WHAT YOU HAVE TO DO:
Using "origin" as the search string, find the matching lines below and copy them.

DATA BLOCK:

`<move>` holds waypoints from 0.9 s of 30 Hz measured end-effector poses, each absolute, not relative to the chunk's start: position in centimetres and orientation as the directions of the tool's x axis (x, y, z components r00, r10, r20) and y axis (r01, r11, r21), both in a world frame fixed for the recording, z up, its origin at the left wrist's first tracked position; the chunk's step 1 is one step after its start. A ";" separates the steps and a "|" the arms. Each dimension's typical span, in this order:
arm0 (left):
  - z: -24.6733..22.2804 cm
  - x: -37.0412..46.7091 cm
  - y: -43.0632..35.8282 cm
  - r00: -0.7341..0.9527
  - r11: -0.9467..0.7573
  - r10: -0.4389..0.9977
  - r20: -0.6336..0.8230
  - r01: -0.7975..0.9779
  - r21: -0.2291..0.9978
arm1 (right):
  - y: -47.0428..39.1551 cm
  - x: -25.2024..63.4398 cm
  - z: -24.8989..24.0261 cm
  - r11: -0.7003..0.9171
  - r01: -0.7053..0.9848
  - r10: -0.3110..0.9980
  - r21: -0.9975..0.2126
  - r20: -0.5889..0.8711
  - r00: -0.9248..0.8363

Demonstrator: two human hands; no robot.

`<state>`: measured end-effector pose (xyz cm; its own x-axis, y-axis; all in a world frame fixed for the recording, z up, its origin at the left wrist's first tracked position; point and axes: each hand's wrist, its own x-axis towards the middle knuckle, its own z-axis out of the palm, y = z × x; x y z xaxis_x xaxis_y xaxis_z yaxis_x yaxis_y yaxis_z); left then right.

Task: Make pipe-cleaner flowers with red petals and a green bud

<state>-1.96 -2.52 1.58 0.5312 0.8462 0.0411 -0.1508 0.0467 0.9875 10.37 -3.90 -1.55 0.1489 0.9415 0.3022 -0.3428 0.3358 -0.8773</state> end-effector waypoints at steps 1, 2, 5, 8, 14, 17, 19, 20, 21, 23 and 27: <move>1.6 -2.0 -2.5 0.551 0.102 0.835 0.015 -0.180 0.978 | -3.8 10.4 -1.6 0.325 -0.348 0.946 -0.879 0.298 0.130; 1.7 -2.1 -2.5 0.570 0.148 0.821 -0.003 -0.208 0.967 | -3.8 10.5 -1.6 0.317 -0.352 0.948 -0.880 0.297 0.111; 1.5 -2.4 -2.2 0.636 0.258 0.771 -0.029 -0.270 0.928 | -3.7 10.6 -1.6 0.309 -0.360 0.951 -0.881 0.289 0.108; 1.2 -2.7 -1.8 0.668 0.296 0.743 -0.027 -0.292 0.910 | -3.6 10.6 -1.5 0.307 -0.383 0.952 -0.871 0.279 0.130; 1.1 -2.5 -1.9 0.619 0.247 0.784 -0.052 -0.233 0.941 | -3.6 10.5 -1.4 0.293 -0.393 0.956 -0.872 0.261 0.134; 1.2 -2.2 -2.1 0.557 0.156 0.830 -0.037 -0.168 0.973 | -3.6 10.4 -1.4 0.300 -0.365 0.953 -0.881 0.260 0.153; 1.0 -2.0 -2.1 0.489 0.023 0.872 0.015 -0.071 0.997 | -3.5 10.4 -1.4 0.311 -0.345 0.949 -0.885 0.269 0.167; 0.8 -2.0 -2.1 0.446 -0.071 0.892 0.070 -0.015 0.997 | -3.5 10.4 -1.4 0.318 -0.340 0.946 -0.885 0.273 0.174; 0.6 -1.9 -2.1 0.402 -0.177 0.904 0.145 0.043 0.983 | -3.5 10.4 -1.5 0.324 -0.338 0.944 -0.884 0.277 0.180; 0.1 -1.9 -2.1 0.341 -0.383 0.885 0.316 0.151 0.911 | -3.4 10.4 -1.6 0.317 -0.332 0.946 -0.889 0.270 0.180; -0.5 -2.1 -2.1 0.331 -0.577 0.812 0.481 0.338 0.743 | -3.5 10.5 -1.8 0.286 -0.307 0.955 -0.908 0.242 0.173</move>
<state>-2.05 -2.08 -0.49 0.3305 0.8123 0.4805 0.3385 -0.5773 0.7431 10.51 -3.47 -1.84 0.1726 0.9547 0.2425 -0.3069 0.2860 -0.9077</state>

TASK OUTPUT:
`<move>` holds waypoints from 0.9 s of 30 Hz measured end-effector poses, each absolute, not relative to the chunk's start: position in centimetres and orientation as the directions of the tool's x axis (x, y, z components r00, r10, r20) and y axis (r01, r11, r21), both in a world frame fixed for the recording, z up, its origin at the left wrist's first tracked position; the chunk's step 1 is one step after its start. A ";" separates the steps and a "|" the arms. Each dimension's typical span, in this order:
`<state>`: measured end-effector pose (xyz cm; its own x-axis, y-axis; all in a world frame fixed for the recording, z up, its origin at the left wrist's first tracked position; point and axes: each hand's wrist, its own x-axis towards the middle knuckle, its own z-axis out of the palm, y = z × x; x y z xaxis_x xaxis_y xaxis_z yaxis_x yaxis_y yaxis_z); left then right.

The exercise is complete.